The 26th International Conference of Indian Association of Palliative Care, or more commonly known as the IAPCON 2019, was held on 8th to 10th February this year in Kerala. The conference was a huge effort but also a major success, with over 1,000 people attending from 16 countries from around the world. The theme was ‘Voices, Ensuring Quality, Creating Solutions’. This allowed for a wide variety of speakers both national and international, from different disciplines within the palliative care family. This included perspectives from the ‘voiceless’, with excellent contributions from palliative psychiatry. Cairdeas India faculty lead, Chitra Venkateswaran specialises in palliative care and mental health and is now working for the Believers Church Medical Hospital as Head of Department for Psychiatry with a joint round in palliative care. You can read Chitra’s conference editorial at the Indian Journal of Palliative Care.

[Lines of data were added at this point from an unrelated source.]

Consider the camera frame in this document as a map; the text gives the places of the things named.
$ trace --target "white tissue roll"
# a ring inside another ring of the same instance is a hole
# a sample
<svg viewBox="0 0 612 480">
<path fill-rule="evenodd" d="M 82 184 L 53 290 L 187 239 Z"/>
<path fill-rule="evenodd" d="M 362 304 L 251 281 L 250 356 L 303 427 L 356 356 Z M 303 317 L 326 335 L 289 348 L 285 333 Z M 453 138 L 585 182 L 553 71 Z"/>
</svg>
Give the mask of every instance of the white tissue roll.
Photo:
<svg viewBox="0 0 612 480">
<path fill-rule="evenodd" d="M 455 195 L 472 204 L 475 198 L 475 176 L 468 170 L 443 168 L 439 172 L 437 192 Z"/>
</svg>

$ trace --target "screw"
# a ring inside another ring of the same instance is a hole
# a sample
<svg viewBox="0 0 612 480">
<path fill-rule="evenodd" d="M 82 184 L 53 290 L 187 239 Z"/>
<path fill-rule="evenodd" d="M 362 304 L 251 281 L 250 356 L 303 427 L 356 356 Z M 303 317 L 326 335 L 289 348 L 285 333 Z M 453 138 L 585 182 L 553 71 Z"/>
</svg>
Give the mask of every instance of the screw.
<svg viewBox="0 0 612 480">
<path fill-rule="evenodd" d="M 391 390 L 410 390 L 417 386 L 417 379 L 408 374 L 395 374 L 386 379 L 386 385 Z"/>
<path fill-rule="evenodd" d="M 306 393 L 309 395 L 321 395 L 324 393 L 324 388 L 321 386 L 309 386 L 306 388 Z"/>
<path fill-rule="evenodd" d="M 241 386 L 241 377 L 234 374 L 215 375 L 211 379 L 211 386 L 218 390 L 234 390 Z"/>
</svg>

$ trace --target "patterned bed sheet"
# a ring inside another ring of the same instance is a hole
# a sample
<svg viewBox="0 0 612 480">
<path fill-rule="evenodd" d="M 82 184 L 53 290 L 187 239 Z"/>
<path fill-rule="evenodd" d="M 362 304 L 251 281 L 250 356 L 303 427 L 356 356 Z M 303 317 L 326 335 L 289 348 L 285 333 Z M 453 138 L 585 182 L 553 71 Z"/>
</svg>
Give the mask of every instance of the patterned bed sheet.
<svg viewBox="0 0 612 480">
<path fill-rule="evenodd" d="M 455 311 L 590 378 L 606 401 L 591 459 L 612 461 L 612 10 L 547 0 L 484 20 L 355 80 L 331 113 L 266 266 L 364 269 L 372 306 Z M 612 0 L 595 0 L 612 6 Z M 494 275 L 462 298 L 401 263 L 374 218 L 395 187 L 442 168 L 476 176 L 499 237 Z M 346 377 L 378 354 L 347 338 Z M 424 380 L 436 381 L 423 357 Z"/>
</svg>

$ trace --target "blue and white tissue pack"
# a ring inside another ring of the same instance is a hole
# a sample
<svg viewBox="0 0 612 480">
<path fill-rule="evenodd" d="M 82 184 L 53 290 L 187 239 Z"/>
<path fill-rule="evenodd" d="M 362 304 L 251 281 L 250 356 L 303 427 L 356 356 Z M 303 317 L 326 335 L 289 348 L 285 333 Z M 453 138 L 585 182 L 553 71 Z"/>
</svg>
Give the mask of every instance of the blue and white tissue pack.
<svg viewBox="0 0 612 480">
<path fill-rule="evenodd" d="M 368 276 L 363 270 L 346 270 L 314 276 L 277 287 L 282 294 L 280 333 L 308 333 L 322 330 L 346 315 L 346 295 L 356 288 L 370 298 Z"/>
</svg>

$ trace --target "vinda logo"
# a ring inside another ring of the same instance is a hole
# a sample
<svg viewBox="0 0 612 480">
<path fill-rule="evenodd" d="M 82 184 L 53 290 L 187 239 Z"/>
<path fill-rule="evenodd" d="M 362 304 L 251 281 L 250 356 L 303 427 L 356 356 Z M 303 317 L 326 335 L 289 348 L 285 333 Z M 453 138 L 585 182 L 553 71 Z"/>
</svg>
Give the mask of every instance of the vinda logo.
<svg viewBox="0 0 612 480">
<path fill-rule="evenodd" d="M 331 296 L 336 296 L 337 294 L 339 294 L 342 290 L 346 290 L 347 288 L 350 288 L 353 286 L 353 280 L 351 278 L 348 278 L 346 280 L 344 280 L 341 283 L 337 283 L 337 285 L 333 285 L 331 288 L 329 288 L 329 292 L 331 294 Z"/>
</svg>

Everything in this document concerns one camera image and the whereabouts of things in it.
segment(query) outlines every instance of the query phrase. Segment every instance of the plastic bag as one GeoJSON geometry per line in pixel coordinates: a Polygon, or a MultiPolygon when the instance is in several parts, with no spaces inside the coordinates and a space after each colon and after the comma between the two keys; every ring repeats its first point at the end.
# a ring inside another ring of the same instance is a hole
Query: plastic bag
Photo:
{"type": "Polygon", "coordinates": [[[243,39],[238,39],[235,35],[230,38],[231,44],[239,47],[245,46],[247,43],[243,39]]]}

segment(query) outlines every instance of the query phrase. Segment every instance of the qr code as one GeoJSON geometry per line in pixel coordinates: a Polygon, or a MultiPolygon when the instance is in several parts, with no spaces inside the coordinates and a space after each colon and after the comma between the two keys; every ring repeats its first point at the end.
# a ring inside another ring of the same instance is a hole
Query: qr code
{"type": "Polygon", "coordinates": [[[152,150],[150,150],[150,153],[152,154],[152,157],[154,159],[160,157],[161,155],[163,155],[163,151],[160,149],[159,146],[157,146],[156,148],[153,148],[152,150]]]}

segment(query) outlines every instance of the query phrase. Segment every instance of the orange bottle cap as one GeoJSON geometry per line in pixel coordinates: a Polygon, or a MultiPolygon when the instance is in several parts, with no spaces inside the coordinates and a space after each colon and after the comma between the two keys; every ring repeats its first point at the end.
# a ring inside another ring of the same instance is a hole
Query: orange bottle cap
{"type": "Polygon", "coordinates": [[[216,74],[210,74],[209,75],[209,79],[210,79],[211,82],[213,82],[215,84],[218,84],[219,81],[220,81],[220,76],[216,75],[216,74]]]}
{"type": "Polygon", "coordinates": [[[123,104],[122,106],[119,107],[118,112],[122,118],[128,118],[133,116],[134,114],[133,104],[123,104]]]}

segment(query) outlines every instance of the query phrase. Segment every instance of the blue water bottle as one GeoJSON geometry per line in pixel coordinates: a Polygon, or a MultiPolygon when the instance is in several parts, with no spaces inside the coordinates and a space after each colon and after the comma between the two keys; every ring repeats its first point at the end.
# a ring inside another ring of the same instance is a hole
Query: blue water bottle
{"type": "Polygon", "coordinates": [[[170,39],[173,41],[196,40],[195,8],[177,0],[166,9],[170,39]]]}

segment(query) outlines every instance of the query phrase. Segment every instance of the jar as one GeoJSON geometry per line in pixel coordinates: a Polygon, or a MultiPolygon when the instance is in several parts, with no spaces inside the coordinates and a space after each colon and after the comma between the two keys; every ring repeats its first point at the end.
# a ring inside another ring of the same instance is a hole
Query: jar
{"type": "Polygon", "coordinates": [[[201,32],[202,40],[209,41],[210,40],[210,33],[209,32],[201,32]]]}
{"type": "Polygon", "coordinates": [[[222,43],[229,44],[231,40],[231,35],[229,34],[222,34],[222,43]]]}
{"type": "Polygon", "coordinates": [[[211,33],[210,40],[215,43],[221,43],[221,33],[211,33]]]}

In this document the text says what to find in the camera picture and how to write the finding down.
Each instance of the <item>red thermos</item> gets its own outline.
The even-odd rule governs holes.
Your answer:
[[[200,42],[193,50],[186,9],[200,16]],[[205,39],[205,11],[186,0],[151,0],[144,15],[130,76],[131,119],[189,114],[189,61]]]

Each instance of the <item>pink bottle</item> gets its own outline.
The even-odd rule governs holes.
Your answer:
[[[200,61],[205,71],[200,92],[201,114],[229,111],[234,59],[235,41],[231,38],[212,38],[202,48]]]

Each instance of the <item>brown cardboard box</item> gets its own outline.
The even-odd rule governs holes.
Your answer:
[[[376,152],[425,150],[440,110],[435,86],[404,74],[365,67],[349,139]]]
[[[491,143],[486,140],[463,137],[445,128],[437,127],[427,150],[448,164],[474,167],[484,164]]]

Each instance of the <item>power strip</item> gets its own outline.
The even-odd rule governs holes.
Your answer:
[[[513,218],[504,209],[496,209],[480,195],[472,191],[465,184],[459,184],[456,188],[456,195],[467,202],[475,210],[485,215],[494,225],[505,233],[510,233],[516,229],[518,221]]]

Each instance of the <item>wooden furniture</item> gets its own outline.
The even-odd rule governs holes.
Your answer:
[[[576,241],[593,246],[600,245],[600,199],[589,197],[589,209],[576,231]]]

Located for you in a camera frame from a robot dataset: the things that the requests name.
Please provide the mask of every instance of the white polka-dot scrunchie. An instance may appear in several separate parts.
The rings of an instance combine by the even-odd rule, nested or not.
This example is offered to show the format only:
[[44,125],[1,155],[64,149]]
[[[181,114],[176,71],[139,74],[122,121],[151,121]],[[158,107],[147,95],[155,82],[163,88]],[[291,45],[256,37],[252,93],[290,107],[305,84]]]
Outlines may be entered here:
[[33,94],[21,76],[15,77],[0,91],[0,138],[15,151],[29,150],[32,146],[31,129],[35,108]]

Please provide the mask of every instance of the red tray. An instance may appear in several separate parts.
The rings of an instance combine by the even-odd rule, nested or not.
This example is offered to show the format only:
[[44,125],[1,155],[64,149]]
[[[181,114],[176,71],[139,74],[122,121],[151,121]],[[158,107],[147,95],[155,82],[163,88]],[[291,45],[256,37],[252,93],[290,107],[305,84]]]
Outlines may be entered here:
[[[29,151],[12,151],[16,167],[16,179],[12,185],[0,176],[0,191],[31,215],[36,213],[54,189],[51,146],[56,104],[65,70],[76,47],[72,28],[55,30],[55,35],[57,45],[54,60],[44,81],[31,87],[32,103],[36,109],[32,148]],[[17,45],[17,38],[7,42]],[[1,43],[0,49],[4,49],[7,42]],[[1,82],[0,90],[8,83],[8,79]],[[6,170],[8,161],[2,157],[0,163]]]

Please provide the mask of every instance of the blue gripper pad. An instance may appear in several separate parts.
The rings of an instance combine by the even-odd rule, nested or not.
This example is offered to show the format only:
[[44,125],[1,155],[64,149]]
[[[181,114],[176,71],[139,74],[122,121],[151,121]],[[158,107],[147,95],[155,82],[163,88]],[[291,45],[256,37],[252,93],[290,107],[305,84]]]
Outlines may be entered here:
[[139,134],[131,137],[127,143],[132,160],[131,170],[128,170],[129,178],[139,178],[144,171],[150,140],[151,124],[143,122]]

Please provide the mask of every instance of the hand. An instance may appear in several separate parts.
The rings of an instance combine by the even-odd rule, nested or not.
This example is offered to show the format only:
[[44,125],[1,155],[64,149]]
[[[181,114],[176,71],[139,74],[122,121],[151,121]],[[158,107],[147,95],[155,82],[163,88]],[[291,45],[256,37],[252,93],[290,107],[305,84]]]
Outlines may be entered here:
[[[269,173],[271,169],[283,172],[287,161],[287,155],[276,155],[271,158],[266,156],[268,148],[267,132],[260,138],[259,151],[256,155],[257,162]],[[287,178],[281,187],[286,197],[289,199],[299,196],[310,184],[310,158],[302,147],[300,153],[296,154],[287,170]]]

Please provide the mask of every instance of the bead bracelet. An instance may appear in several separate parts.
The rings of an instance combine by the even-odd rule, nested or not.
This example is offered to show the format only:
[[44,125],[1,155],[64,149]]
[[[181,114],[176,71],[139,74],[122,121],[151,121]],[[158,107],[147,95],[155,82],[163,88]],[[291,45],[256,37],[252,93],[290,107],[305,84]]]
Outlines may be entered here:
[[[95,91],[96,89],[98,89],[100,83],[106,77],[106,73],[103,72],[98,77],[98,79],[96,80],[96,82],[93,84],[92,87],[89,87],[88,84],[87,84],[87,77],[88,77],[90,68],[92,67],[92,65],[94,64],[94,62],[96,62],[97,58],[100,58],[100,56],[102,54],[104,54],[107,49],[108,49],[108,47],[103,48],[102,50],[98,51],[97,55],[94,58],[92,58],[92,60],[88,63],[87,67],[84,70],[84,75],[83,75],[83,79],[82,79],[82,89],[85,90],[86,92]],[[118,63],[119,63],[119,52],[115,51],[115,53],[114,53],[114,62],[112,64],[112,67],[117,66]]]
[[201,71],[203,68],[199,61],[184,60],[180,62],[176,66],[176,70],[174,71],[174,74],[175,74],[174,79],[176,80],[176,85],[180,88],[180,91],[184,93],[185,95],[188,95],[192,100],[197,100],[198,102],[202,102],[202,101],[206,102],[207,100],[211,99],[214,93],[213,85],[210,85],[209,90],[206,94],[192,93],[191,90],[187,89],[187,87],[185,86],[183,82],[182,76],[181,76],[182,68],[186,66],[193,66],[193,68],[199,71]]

Cairdeas was represented at IAPCON2019 in several ways. Mhoira sat on the scientific committee, which worked hard to ensure a range of topics to cater for the multidisciplinary nature of palliative care. We presented in the main session, and abstracts were all well received. At the IAPC central council Mhoira submitted a proposal to begin a working group looking into palliative care in humanitarian settings in India. This seemed particularly significant due to the location of the conference in Kochi, where they recently suffered a devastating natural disaster in the form of floods. The proposal was approved by the committee, so we look forward to seeing how this working group progresses.
Cairdeas scholars Vicky Opia and Peace Bagasha performed incredibly well at the conference. They contributed to 3 parallel sessions, 3 posters and 3 oral presentations along with Julia Downing from the Uganda team. We were delighted to win 3 prizes for oral presentations. Peace also travelled to Hyderabad to review renal transplantation as part of her other roles. Vicky spent some time visiting Mehac and Kochi Government Hospital community programmes.
With over 1,000 people present at the conference, representatives from around the world and across the palliative care sector, and a wonderful display of Kerala culture, the future looks bright for palliative care in India.